··· DATA SECTION

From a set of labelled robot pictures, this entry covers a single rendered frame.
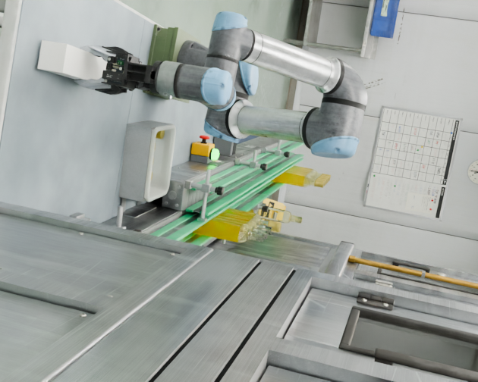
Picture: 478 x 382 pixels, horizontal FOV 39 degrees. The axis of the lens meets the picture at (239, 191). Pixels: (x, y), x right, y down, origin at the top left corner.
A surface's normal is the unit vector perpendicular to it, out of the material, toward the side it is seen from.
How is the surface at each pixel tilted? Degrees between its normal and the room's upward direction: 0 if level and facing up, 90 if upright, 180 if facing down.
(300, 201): 90
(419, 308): 90
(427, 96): 90
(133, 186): 90
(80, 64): 0
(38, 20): 0
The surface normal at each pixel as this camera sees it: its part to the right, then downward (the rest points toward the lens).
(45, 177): 0.95, 0.19
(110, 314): 0.15, -0.97
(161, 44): -0.25, 0.02
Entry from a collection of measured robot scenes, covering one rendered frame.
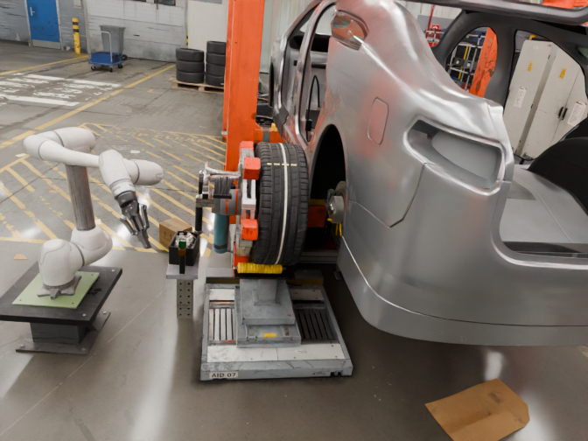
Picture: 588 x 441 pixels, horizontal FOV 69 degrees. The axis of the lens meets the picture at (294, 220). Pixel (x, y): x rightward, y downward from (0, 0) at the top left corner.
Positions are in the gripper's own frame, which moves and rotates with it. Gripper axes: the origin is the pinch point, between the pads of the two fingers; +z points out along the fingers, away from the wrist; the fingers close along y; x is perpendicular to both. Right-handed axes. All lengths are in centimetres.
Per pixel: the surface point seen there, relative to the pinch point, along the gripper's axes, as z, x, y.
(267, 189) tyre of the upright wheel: -4, 38, 46
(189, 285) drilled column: 8, 88, -33
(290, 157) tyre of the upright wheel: -16, 49, 62
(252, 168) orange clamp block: -16, 34, 46
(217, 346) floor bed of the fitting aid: 48, 78, -28
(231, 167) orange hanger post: -44, 89, 23
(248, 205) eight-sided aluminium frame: -3, 39, 35
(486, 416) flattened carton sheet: 145, 101, 84
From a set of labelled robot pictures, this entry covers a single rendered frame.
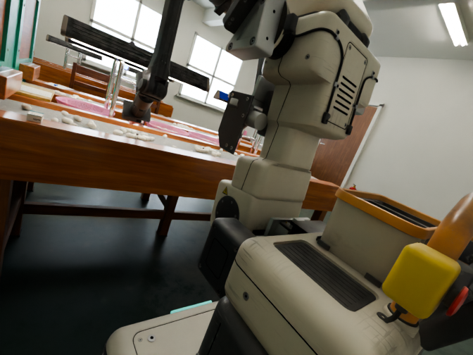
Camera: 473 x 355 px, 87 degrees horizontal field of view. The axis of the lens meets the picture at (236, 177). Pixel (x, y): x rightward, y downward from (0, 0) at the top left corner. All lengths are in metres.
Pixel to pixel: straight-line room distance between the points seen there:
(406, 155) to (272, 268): 5.10
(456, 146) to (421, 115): 0.75
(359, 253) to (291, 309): 0.17
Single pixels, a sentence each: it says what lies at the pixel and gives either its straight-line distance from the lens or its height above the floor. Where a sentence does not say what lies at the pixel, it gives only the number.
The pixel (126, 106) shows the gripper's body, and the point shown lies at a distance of 1.04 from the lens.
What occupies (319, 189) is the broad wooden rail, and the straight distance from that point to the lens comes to 1.67.
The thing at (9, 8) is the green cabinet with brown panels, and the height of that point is 1.06.
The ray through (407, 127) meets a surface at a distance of 5.52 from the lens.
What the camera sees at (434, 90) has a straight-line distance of 5.63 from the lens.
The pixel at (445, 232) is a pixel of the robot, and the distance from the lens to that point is 0.39.
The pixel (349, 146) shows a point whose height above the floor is 1.16.
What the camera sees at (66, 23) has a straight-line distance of 1.23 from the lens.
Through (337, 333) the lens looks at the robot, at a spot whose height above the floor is 0.80.
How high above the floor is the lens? 0.99
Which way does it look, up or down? 14 degrees down
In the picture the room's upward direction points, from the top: 20 degrees clockwise

······

» **PROBLEM TO SOLVE**
These entries are to be printed again word for word, except for the pictures.

» **ANSWER FOR THIS EXERCISE**
From a set of labelled robot pictures, this entry covers a single rendered frame.
Picture: 478 x 382 pixels, horizontal FOV 39 degrees. The axis of the lens meets the picture at (239, 191). Pixels: (x, y), x right, y down, origin at the top left corner.
A surface's normal is the unit vector perpendicular to it, out of the material, toward the side it is seen from.
How is the surface at each pixel tilted? Degrees between its normal and the room's upward direction: 0 if level and facing up, 90 if upright, 180 if facing down.
(300, 201): 90
(419, 308): 90
(427, 96): 90
(133, 186): 90
(80, 64): 0
(38, 20): 0
The surface normal at each pixel as this camera sees it: its part to the right, then downward (the rest points toward the lens).
(45, 177): 0.95, 0.19
(110, 314): 0.15, -0.97
(161, 44): -0.25, 0.02
Entry from a collection of measured robot scenes, covering one rendered frame.
Picture: 588 x 441 pixels, horizontal FOV 69 degrees. The axis of the lens meets the picture at (294, 220). Pixel (x, y): x rightward, y downward from (0, 0) at the top left corner.
Positions are in the gripper's own frame, which moves and rotates with it. Gripper axes: the origin is the pinch point, between the pads of the two fingers; +z points out along the fingers, away from the wrist; the fingers close along y; x is perpendicular to both. Right-handed axes. All lengths are in centimetres.
Per pixel: the surface point seen there, relative to the pinch point, along the gripper's axes, as z, x, y.
(267, 189) tyre of the upright wheel: -4, 38, 46
(189, 285) drilled column: 8, 88, -33
(290, 157) tyre of the upright wheel: -16, 49, 62
(252, 168) orange clamp block: -16, 34, 46
(217, 346) floor bed of the fitting aid: 48, 78, -28
(231, 167) orange hanger post: -44, 89, 23
(248, 205) eight-sided aluminium frame: -3, 39, 35
(486, 416) flattened carton sheet: 145, 101, 84
From a set of labelled robot pictures, this entry covers a single rendered frame.
Camera: 473 x 355 px, 87 degrees horizontal field of view. The axis of the lens meets the picture at (236, 177). Pixel (x, y): x rightward, y downward from (0, 0) at the top left corner. All lengths are in metres.
Pixel to pixel: straight-line room distance between the points seen there:
(406, 155) to (272, 268): 5.10
(456, 146) to (421, 115): 0.75
(359, 253) to (291, 309): 0.17
Single pixels, a sentence each: it says what lies at the pixel and gives either its straight-line distance from the lens or its height above the floor. Where a sentence does not say what lies at the pixel, it gives only the number.
The pixel (126, 106) shows the gripper's body, and the point shown lies at a distance of 1.04 from the lens.
What occupies (319, 189) is the broad wooden rail, and the straight distance from that point to the lens comes to 1.67.
The thing at (9, 8) is the green cabinet with brown panels, and the height of that point is 1.06.
The ray through (407, 127) meets a surface at a distance of 5.52 from the lens.
What the camera sees at (434, 90) has a straight-line distance of 5.63 from the lens.
The pixel at (445, 232) is a pixel of the robot, and the distance from the lens to that point is 0.39.
The pixel (349, 146) shows a point whose height above the floor is 1.16.
What the camera sees at (66, 23) has a straight-line distance of 1.23 from the lens.
Through (337, 333) the lens looks at the robot, at a spot whose height above the floor is 0.80.
How high above the floor is the lens? 0.99
Which way does it look, up or down? 14 degrees down
In the picture the room's upward direction points, from the top: 20 degrees clockwise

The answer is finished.